Sunday, June 14, 2009

Quick load of max field value

Sometimes, after loading a big table from several different sources I need to find the largest value of a field, or the smallest, or the average, etc. If the name of the big table is BIGTABLE and the field where I want to find the largest value is FDate then I could do something like this in the loadscript:

MAX_FDATE:
Load Max(FDate) resident BIGTABLE;

Depending on the size of BIGTABLE that could take a long time. There's a faster way - the first step is to build a table that contains all of the values of FDate. That looks like this:

ALL_FDATE:
Load FieldValue('FDate',IterNo()) as FDate
AutoGenerate(1)
While not Isnull(FieldValue('FDate',IterNo()));

That will load all of the existing distinct values of FDate almost instantaneously. It really is all of the values of FDate from all tables loaded up to that point in the loadscript and not just BIGTABLE so be aware of that if you use this method.
The second step is just to load the max FDate from our smaller ALL_FDATE table which should run much faster than loading from the resident BIG_TABLE:

MAX_FDATE:
Load Max(FDate) resident ALL_FDATE;
Drop table ALL_FDATE; //no longer needed

11 comments:

Anonymous said...

Thanks a lot for this piece of code!
It's really great!

Dae

Anonymous said...

Thanks a lot for the code!
It's great!

Dae

Anonymous said...

This is great, I wasn't aware that fielvalue returns distinct values only - is this much faster than creating a table with 'Load Distinct FDate'?

Lukas

-TB said...

The technique shown in the blog post is much faster than "load distinct fdate".

But, in QlikView version 9 there is a new loadscript LOAD syntax that can load data from existing field values ("LOAD ... FROM_FIELD...). That new syntax would be just as fast and easier to understand for someone reading the code.

Nicolas said...

I need to retrieve the max(Year) from a table that I previously loaded. How would you write the syntax using the 'From_field' statement?

Graham said...

To Tim,
Like Nicholas, I'm facing the same task and would appreciate some guidance concerning what the actual code should look like - would you be kind enough to post the script code here please?

Nerver Say No said...

Hi i need to save the output in text formatted save the file into desired location using file browser.how it possible. and i need use the file browser for importing the bookmark xml files.Plz help me on this,,
Many Thanks
vasu

Anonymous said...

Hi,

Thanks for the trick. Can this code be modified for the following problem ?

Suppose FieldX exists in Table A and FieldX also exists in Table B and both are associated via FieldX. However, I need to find min and max of FieldX only in Table A. Since the size of Table A is very big, it takes a lot of time to scan through all content.

Anonymous said...

I am also stuck in a similar situation where FieldX exists in Table A and FieldX also exists in Table B and both are associated via FieldX. However, I need to find min and max of FieldX only in Table A. Since the size of Table A is very big, it takes a lot of time to scan through all content.

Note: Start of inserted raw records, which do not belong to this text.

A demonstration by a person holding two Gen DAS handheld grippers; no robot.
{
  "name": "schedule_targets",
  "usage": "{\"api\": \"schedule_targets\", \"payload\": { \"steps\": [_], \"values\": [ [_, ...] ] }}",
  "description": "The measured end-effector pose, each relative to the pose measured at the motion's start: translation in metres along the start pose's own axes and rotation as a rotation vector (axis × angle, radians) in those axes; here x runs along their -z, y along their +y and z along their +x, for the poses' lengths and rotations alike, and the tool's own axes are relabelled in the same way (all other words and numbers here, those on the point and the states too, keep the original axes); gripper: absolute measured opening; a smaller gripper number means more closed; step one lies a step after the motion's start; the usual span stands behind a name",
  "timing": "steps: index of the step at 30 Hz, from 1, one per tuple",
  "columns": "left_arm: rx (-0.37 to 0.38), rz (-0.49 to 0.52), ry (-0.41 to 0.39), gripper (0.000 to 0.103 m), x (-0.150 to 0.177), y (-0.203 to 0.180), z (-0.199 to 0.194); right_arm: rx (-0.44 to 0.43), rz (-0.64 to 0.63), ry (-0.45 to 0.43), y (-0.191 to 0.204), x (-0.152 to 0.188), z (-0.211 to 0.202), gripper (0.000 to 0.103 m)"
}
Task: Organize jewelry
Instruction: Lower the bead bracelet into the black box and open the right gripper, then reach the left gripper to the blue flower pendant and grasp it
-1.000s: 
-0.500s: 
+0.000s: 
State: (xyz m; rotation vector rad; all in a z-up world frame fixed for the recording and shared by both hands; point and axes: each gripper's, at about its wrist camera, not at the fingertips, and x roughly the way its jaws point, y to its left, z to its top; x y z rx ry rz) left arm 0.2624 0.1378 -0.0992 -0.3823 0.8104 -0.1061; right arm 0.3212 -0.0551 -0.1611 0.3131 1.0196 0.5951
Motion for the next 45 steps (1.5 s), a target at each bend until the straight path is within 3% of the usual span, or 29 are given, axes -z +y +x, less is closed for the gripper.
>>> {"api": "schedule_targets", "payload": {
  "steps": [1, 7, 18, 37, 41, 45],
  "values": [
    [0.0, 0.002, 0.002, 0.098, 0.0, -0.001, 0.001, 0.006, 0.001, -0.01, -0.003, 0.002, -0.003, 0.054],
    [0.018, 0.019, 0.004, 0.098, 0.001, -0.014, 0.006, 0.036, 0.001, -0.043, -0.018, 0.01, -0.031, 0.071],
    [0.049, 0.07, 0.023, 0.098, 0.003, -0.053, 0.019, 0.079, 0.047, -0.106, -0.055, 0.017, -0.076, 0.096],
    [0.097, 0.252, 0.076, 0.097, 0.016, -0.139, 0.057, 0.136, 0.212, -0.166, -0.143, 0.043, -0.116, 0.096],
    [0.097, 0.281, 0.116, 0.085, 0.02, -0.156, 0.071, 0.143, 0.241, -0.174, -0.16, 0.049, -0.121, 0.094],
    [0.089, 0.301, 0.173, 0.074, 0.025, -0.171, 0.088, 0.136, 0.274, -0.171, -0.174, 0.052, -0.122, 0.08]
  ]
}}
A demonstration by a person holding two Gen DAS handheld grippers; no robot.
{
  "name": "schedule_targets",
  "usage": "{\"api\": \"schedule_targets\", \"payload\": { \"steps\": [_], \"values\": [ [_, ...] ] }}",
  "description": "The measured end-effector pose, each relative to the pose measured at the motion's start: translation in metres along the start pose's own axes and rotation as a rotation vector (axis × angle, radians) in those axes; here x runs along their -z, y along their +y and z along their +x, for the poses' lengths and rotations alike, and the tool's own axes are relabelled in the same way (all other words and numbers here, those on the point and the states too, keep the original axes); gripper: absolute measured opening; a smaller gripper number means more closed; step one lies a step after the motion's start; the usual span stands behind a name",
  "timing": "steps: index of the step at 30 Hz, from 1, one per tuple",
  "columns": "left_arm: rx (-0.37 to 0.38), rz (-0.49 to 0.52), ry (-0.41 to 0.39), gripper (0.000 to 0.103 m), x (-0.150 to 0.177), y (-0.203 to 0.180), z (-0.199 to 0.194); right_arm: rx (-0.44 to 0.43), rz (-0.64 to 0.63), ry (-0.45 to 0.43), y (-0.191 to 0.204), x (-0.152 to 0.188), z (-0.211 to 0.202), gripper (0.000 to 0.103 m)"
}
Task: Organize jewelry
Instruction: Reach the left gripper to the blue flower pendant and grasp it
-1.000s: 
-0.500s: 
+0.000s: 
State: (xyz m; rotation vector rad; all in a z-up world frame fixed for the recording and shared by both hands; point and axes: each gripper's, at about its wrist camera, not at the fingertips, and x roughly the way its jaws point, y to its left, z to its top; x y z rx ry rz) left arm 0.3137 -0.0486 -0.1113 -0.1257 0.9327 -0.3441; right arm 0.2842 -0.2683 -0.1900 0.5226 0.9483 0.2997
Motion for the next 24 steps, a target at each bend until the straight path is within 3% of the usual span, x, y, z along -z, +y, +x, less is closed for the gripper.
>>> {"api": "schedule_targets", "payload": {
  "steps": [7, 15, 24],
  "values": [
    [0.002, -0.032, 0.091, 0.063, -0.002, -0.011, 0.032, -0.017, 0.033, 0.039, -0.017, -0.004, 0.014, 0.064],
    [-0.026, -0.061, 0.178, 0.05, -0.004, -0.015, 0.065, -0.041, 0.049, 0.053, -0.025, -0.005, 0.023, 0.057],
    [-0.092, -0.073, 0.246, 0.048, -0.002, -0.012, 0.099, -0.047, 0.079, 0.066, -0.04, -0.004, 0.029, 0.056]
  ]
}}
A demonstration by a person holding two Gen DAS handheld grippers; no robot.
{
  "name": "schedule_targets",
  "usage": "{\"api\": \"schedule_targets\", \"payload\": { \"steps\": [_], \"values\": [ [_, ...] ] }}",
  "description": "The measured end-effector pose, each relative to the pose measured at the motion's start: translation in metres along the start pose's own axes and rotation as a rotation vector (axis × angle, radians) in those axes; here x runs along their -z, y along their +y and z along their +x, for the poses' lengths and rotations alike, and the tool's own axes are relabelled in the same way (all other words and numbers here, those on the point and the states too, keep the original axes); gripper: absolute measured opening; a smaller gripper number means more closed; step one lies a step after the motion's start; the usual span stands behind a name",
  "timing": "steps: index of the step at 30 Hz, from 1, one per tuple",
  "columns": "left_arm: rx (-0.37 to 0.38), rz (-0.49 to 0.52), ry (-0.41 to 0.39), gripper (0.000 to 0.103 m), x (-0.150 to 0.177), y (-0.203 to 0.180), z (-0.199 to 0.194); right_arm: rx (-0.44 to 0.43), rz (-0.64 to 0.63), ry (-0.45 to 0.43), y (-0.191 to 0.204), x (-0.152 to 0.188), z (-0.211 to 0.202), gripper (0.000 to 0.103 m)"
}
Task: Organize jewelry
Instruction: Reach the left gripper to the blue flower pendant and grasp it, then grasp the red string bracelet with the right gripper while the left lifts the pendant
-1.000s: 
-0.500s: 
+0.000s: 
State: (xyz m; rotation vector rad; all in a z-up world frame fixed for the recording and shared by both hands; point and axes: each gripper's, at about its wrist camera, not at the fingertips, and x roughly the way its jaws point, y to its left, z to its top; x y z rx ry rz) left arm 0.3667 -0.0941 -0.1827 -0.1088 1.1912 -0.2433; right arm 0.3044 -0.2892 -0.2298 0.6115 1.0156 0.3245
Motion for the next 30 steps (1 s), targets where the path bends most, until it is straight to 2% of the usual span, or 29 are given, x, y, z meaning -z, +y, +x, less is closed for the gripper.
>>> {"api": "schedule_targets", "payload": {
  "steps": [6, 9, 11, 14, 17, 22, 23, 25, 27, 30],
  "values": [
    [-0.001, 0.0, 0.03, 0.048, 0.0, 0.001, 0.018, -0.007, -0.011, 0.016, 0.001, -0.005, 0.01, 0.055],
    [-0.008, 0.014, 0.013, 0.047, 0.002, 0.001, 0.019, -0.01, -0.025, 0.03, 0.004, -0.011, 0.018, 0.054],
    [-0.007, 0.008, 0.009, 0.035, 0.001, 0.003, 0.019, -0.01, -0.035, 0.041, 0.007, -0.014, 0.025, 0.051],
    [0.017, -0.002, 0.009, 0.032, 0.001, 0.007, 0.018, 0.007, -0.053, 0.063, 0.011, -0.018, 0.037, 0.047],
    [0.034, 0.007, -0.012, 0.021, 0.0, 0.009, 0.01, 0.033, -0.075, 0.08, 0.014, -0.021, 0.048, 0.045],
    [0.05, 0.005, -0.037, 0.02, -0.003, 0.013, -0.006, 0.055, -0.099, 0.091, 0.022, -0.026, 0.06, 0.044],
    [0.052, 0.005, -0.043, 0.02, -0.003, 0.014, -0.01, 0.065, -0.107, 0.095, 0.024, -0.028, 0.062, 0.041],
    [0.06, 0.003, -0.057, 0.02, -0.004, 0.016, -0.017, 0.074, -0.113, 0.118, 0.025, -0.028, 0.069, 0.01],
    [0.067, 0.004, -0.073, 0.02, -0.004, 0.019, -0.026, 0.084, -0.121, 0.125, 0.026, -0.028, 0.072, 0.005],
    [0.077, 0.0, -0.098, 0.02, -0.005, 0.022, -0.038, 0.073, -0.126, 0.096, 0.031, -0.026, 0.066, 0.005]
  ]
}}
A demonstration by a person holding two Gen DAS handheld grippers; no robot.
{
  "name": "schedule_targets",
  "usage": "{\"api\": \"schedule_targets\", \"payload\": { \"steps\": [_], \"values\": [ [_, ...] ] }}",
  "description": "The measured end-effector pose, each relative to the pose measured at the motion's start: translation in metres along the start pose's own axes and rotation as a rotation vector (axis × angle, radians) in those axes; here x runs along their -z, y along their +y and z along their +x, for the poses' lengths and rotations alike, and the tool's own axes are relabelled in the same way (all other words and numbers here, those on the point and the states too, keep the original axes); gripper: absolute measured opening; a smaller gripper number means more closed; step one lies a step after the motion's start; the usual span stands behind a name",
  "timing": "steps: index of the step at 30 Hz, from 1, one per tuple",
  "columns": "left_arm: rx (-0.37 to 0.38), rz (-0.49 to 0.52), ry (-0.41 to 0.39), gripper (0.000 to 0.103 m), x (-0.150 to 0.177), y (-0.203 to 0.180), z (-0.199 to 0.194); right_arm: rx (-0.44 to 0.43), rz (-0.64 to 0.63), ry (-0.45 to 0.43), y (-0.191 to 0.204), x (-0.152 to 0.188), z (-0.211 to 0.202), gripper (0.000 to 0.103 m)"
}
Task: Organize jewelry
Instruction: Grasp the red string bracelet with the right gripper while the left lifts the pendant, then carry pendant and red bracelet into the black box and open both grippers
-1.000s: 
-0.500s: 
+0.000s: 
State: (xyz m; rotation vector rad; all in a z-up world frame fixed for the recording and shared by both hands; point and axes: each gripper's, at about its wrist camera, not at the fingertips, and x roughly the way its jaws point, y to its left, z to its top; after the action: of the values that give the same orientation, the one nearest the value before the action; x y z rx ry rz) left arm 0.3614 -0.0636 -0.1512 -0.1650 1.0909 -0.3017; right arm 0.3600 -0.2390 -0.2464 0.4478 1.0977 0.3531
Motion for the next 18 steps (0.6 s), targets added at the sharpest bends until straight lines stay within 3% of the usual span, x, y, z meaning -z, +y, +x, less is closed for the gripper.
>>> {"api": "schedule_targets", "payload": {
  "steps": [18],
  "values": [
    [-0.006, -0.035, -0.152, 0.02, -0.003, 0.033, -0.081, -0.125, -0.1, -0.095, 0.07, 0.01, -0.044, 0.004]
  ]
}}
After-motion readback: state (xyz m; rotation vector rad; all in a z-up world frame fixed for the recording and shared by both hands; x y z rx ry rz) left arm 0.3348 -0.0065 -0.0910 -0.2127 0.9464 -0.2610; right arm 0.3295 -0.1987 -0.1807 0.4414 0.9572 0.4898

Therefore, please share your thoughts if you got a resolution to this problem.

Ben Wiens said...

This code snippet was very useful and reduce our incremental loadings from 7 minutes to 30 seconds. The new code snippet also didn't let the RAM explode like the old one.

So simple but so effective - thanks a lot!!!

Anonymous said...

(V11SR4)

Interestingly you cannot change the name of the source field in the LOAD statement or event a preceding LOAD. If you do, the table will contain a '?' in every row

original code:
Load FieldValue('FDate',IterNo()) as FDate

bad code:
Load FieldValue('FDate',IterNo()) as FDate_renamed_to_something_else

You will get no error but field 'FDate_renamed_to_something_else' will not contain what you expect.